Playing around with MCA, you learn some interesting things about performance. Parallelism and parallel performance really isn’t all that easy to understand and especially not predict.

What was particularly striking was that the better a target runs on the basic Simics JIT, the less value the hyperthreads on the (Intel Architecture) host have.  It seems that something like this happens: when a target workload works well with JIT compiler, the JIT compiler will create code that has very few pipeline stalls and cache misses, and which keeps the processor pipeline busy. With many such threads running in parallel, there is no slack that can be exploited by the hyperthreads. Remember that in current hardware, the hyperthreads are essentially two streams of instruction sharing the same execution core, which usually works really well as most code suffer cache misses and other blocking events where the other hyperthread can get in and keep the pipeline working (thus improving performance significantly with a small additional investment in hardware resources). With Simics, this beneficial case seems to be fairly rare. The hyperthreads sometimes speed things up, but just as often they appear to be tripping over each other’s feet in their rush to get things through the pipeline – running a 4-core target using 2 host threads was faster than when using 4  host threads on a 2-core, 2-threads-per-core Core i5, for example. The paradoxical fact here is that if the fundamental JIT had been doing a worse job, the MCA scaling would have been better, as there would have been more slack for the hyperthreads to exploit – but overall performance would have been worse, of course.  Fun stuff.

From the user perspective, it is necessary to note that Multicore Accelerator needs be enabled for each processor architecture individually, since the target parallel synchronization semantics have to be mapped to host primitives. On launch, Simics 5 supports Intel, ARM, and Power architectures.

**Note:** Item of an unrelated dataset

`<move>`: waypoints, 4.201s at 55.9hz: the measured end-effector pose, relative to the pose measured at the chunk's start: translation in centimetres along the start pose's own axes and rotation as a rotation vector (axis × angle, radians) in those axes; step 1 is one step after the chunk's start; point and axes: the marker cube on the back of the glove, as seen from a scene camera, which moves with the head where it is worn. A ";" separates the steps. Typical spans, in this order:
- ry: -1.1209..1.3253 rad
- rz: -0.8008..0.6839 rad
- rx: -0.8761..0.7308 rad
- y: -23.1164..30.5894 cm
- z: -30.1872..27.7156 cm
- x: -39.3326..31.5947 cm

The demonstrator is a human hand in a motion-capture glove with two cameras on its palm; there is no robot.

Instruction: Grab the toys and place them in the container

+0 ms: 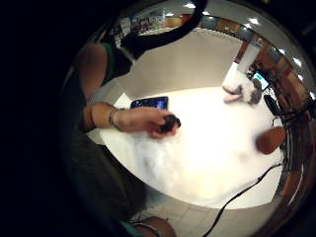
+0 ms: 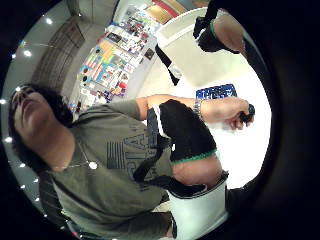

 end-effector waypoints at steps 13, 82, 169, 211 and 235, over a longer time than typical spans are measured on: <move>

Multicore Accelerator is not deterministic, unlike the established multimachine accelerator. This is a necessary trade off to maximize performance, since a deterministic implementation suffered a noticeable performance penalty. In practice, this means that in order to use Simics reverse debugging and replay debugging, you need to run without MCA – use MCA to position the workload and get through heavy code, and then use standard Simics to analyze and debug.

Increased performance is always important in Simics, since the performance determines what  kinds of software loads can be usefully run in simulation within the time frames given by interactive usage, automatic testing, or continuous integration turn-around times.